According to Juliette Youngblood, Morgan Chu:

  • “falsely accused [her] of lying to him and the firm about a client’s payments on a prior bill”;
  • kept her partnership point allocation “far below her similarly situated male counterparts”;
  • “pressed for further reductions in [her] compensation, through a reduction in Plaintiff’s partnership points”;
  • argued in favor of denying her a bonus;
  • “repeatedly refused to approve Plaintiff’s new client matters, such that Plaintiff could not bill on matters, including urgent matters”; and
  • caused Irell to demand that Youngblood obtain “special conflict waivers” from her own clients, waivers that Youngblood alleges were (a) overbroad, i.e., not consistent with the Rules of Professional Conduct, and (b) not sought from the clients of similarly situated partners.

This “special conflict waiver” situation was the last straw, in Youngblood’s account of events. She left the firm in August 2009 — a departure she characterizes in her lawsuit as a constructive termination, induced by Irell’s demand of the “special conflict waivers.”

Youngblood’s complaint contains eight causes of action, including violations of California labor laws, violations of the state’s Equal Pay Act, sex discrimination, wrongful termination, and breach of contract. In her prayer for relief, Youngblood seeks compensatory and punitive damages, as well as “reinstatement of the Plaintiff to the partnership position she held prior to her constructive termination.”

The complaint was filed for Youngblood by the energetic-looking Pamela McKibbin Teren, founder of the Teren Law Group. As you can see from her bio, Pamela Teren is a seasoned employment lawyer. She started her career at Paul Hastings, doing employer-side work — experience that she claims has informed her subsequent work for plaintiff-employees. (We’re guessing Teren knows Youngblood from law school. They both graduated from Loyola Law in 1990.)

Almost two years after leaving Irell, what is Juliette Youngblood up to now? In 2009, she started her own law firm in Santa Monica, Youngblood Group PC. (In addition to practicing entertainment law, she’s also making a foray into movie producing.)

In 2010, Youngblood was honored by the Century City Bar Association as Entertainment Lawyer of the Year. Note that her lengthy bio praises her 17 years at Irell and contains shout-outs to several Irell lawyers — “legal luminaries [such] as Arthur Manella, Werner Wolfen, and Richard Borow” — but not Morgan Chu.

Meanwhile, Morgan Chu continues to thrive as well. In May of this year, he scored a $500 million settlement for TiVo in its longstanding patent battle with DISH Network and EchoStar. In the same month, he was once again hailed as “one of the best trial lawyers in patent litigation.”

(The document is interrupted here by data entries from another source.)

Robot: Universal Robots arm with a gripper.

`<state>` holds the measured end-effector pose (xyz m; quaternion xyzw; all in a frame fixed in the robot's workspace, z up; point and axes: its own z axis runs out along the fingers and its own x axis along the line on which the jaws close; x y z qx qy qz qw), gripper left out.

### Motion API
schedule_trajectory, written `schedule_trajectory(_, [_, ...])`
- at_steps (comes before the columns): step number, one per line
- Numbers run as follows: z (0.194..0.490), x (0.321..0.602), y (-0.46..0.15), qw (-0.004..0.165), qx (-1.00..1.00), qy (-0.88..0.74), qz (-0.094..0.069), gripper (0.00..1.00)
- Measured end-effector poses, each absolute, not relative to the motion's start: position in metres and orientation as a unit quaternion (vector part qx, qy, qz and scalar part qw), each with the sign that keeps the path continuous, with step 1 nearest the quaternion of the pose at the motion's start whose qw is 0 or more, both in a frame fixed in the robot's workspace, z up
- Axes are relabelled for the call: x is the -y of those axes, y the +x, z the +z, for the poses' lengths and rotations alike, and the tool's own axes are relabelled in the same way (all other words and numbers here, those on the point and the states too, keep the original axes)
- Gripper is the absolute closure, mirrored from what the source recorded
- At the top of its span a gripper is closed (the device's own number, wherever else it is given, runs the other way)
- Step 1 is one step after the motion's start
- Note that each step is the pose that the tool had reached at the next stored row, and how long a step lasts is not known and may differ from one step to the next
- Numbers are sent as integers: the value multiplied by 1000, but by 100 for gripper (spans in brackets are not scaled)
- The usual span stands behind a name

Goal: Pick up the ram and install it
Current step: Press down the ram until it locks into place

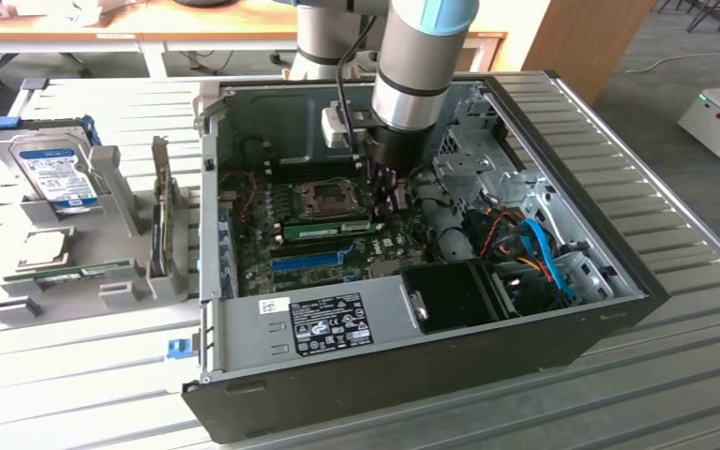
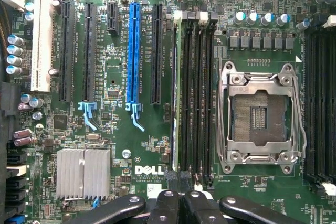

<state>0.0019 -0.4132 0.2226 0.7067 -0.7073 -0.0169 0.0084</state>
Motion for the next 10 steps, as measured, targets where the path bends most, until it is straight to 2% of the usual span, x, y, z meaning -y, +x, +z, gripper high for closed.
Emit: schedule_trajectory(10, [240,413,2,10,707,707,-18,89])
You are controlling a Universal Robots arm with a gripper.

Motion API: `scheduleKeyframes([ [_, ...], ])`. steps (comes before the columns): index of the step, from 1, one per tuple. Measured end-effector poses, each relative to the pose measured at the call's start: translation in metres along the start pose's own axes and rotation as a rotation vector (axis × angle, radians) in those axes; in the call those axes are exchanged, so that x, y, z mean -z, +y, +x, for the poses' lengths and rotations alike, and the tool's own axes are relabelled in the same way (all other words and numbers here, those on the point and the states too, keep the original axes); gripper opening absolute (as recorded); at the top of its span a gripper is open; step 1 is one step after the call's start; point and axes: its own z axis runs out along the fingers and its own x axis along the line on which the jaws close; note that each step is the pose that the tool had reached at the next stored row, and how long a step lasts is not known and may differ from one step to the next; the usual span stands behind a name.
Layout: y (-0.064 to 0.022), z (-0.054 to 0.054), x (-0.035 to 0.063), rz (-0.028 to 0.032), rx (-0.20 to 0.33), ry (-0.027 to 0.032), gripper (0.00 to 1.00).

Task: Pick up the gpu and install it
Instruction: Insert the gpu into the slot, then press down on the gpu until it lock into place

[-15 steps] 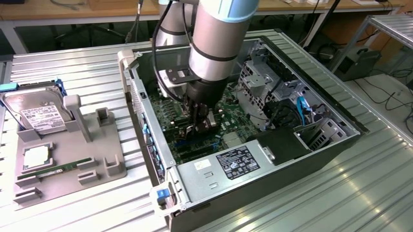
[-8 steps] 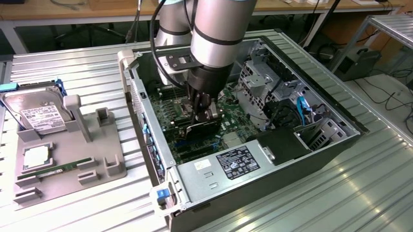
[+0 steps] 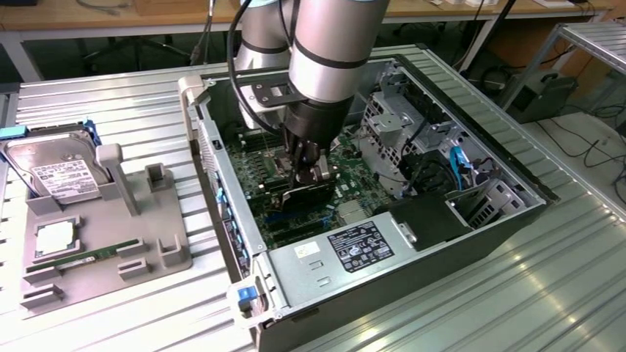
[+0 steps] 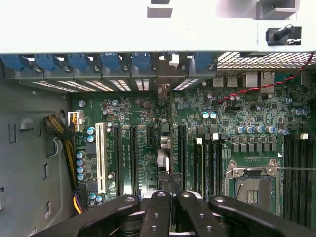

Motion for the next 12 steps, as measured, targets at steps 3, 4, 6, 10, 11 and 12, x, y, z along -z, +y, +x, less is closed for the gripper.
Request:
scheduleKeyframes([
  [3, 0.0, 0.0, 0.0, 0.0, 0.0, 0.0, 0.11],
  [4, 0.0, 0.0, 0.0, 0.0, 0.0, 0.0, 0.11],
  [6, 0.0, 0.0, 0.0, 0.0, 0.0, 0.0, 0.11],
  [10, 0.0, 0.0, 0.0, 0.0, 0.0, 0.0, 0.11],
  [11, 0.0, 0.0, 0.0, 0.0, 0.0, 0.0, 0.11],
  [12, 0.0, -0.0001, -0.0001, 0.0, 0.0, 0.0, 0.11],
])
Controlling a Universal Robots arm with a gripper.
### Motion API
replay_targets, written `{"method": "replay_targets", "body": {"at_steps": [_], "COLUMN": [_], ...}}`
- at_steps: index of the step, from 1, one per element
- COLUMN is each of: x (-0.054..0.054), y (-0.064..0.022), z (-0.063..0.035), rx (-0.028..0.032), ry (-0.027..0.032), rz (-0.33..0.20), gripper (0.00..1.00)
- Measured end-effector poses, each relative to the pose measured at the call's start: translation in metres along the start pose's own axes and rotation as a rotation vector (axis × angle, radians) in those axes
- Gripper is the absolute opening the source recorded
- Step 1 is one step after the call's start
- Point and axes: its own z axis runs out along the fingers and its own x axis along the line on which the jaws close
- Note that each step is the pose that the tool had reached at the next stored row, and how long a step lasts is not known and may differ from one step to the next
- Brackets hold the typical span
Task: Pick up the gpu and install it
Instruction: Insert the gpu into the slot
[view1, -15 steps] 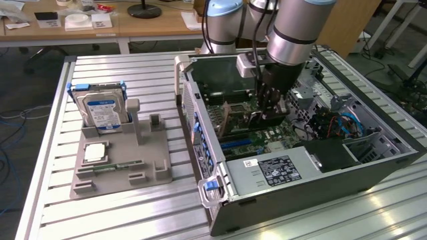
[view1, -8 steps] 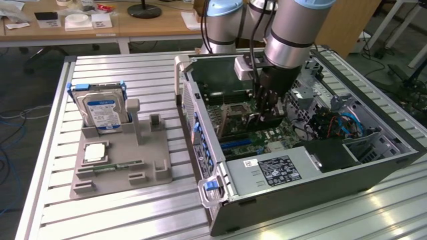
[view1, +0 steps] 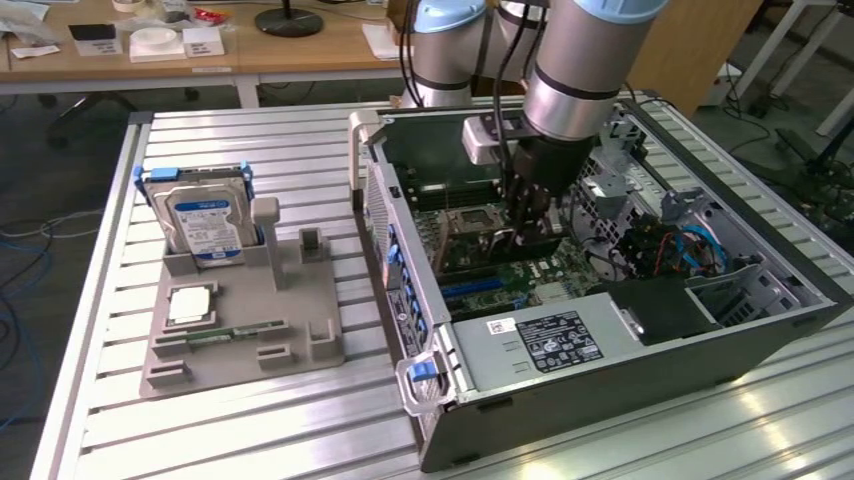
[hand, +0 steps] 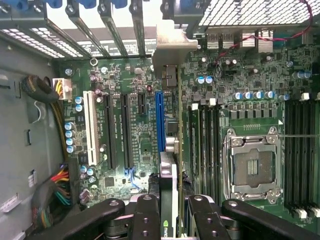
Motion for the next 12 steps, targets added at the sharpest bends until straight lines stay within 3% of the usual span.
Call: {"method": "replay_targets", "body": {"at_steps": [12], "x": [0.0009], "y": [0.0022], "z": [0.0018], "rx": [-0.0007], "ry": [0.0011], "rz": [-0.020], "gripper": [0.27]}}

(And his two famous brothers are doing well too. One of his older brothers, Steven Chu, is a Nobel Prize winner who currently serves as President Obama’s Secretary of Energy. The oldest Chu brother, Gilbert Chu, is a professor of medicine and biochemistry at Stanford Medical School. In terms of their brilliance and their achievements, the Chu brothers are the Chinese-American version of the Emanuel brothers or the Foer brothers.)

We reached out to Irell for comment, over the weekend and once again this afternoon. The firm did not get back to us. Recall, of course, that right now we’re just dealing with allegations; we will keep you updated on the progress of this lawsuit, including Irell’s response.

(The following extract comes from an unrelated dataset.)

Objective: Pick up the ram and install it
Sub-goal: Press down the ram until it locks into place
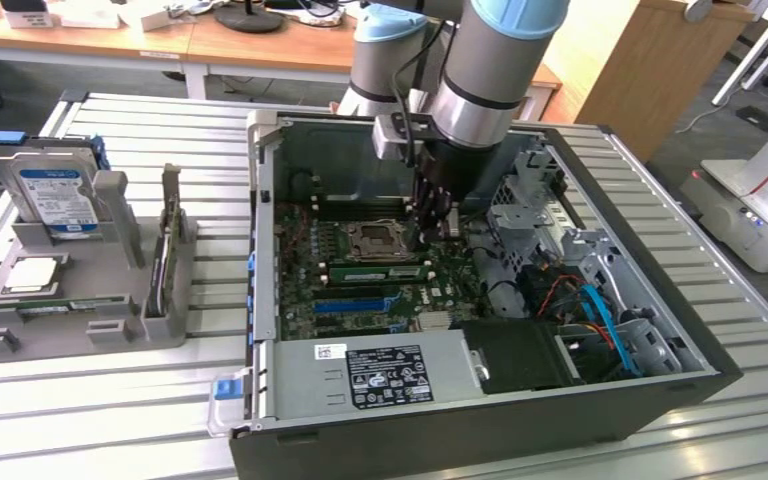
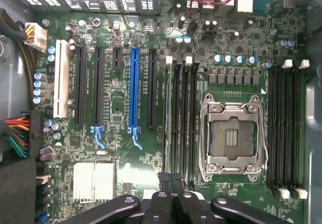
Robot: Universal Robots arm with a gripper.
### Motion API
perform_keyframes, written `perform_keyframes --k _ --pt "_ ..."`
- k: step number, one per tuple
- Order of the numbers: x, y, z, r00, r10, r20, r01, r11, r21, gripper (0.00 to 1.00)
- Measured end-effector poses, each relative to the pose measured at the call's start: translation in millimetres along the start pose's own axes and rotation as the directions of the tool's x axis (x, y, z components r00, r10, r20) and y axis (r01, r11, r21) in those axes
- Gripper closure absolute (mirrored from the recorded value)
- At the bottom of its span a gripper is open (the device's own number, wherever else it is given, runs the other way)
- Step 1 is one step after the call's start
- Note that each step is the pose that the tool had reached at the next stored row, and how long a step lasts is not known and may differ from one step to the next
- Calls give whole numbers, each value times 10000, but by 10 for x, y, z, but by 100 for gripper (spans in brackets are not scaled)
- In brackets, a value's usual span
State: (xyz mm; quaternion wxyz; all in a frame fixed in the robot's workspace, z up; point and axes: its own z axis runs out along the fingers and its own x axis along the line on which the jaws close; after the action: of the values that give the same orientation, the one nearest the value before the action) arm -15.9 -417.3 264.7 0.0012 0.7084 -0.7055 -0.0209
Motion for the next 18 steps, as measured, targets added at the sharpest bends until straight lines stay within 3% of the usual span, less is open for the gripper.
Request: perform_keyframes --k 18 --pt "9 -93 -1 10000 0 0 0 10000 0 89"
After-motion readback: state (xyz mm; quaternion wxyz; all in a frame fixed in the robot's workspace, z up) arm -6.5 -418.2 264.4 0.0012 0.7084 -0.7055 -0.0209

If you have any information you can share about this lawsuit or the parties to it, please email us (subject line: “Youngblood v. Irell & Manella”). We welcome all information, on either side or on neither side. Thanks.

UPDATE (7:10 p.m.): Am Law Daily has this report. Irell declined comment. Pam Teren told Am Law Daily, “I made many efforts to try to resolve this before we filed, but Irell didn’t give us that option.”

UPDATE (12/17/2014): The case went into arbitration, where it was resolved in Irell & Manella’s favor. See this stipulation and order and this judgment.

Youngblood v. Irell & Manella: Complaint [Superior Court of California – County of Los Angeles]
Juliette Youngblood: Entertainment Lawyer of the Year [Century City Bar Association]
Juliette Carolina Youngblood [Avvo]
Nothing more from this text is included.